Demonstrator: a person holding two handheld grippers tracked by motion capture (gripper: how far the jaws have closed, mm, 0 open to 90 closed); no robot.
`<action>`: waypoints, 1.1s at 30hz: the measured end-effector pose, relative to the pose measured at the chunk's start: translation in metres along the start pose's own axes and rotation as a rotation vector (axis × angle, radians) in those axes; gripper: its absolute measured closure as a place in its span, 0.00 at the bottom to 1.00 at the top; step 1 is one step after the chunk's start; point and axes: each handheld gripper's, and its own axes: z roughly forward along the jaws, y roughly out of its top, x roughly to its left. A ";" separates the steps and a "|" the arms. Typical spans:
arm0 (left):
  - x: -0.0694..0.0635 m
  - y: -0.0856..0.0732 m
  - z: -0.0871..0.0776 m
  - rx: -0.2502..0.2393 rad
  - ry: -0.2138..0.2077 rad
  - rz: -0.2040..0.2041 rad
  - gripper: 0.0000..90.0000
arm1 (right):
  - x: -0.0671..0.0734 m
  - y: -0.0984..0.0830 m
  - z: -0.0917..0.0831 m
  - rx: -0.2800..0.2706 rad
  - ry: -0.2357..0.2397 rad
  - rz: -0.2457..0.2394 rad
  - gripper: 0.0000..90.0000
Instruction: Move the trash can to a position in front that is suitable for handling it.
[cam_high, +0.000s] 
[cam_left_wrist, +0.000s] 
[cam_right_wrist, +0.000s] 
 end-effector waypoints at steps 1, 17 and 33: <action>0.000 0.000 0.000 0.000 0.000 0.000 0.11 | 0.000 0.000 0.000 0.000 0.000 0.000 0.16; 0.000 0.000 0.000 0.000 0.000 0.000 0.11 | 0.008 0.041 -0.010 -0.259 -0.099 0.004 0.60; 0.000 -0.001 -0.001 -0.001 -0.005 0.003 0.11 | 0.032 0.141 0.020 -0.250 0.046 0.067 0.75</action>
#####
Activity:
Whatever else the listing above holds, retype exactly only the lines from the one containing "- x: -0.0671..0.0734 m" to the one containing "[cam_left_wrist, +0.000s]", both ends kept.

Completed task:
  - x: -0.0671..0.0734 m
  - y: -0.0984..0.0830 m
  - z: -0.0917..0.0831 m
  - rx: -0.2800..0.2706 rad
  - ry: -0.2357..0.2397 rad
  - rz: -0.2457..0.2394 rad
  - gripper: 0.0000..90.0000
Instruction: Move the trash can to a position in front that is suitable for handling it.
[cam_high, +0.000s] 
[cam_left_wrist, +0.000s] 

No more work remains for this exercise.